*** Opening of Records supplied ***
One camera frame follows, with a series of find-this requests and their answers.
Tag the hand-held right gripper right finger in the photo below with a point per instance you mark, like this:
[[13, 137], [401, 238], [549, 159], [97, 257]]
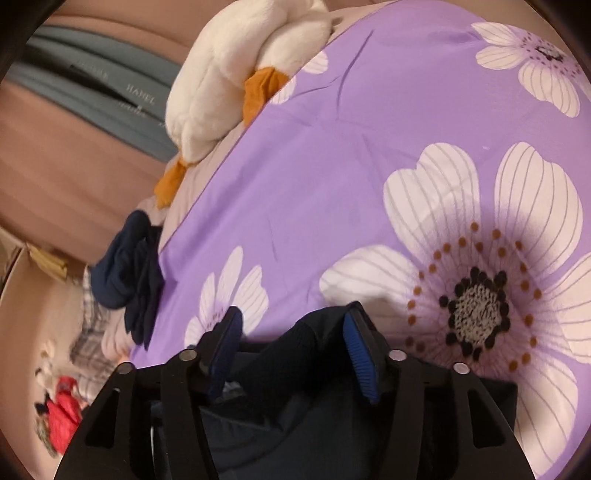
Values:
[[362, 355]]

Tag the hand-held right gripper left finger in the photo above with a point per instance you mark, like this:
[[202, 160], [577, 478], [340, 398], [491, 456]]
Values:
[[224, 350]]

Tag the dark teal zip pullover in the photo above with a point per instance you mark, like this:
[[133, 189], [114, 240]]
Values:
[[295, 415]]

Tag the folded navy clothes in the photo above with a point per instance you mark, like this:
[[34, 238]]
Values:
[[134, 277]]

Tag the white floral cloth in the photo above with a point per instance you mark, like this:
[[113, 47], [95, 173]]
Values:
[[115, 332]]

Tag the grey plaid cloth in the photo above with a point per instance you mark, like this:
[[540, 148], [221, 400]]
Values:
[[94, 341]]

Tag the purple floral bed sheet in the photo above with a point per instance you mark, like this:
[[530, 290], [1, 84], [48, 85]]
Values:
[[369, 184]]

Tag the red cloth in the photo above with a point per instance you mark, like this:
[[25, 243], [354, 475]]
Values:
[[62, 413]]

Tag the tan tassel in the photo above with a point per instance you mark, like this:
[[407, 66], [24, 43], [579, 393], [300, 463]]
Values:
[[48, 261]]

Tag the white goose plush toy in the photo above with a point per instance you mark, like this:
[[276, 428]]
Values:
[[231, 87]]

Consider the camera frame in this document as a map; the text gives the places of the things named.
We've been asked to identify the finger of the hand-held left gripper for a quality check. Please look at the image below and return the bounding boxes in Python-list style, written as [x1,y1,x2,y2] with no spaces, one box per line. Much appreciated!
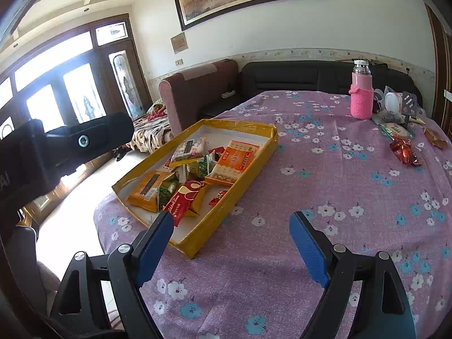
*** Close of Records supplied ***
Try it: Print exactly the lines from the one containing "Tag the purple" through the last line of the records, both included, and leave out the pictures.

Exercise result:
Tag the purple floral bed sheet in the photo above with a point per instance you mark, like this:
[[530, 290], [1, 84], [48, 85]]
Values:
[[369, 184]]

Tag the red cloth in the photo above with a point per instance you mark, like this:
[[25, 243], [354, 475]]
Values:
[[62, 413]]

Tag the tan tassel in the photo above with a point per instance you mark, like this:
[[407, 66], [24, 43], [579, 393], [300, 463]]
Values:
[[48, 261]]

Tag the white goose plush toy in the photo above with a point per instance you mark, like this:
[[276, 428]]
Values:
[[231, 87]]

Consider the camera frame in this document as a map; the text gives the places of the things named.
We've been asked to identify the finger of the hand-held left gripper for a quality check. Please look at the image below and return the bounding boxes in Python-list style, written as [x1,y1,x2,y2] with no spaces, one box per line. Much appreciated!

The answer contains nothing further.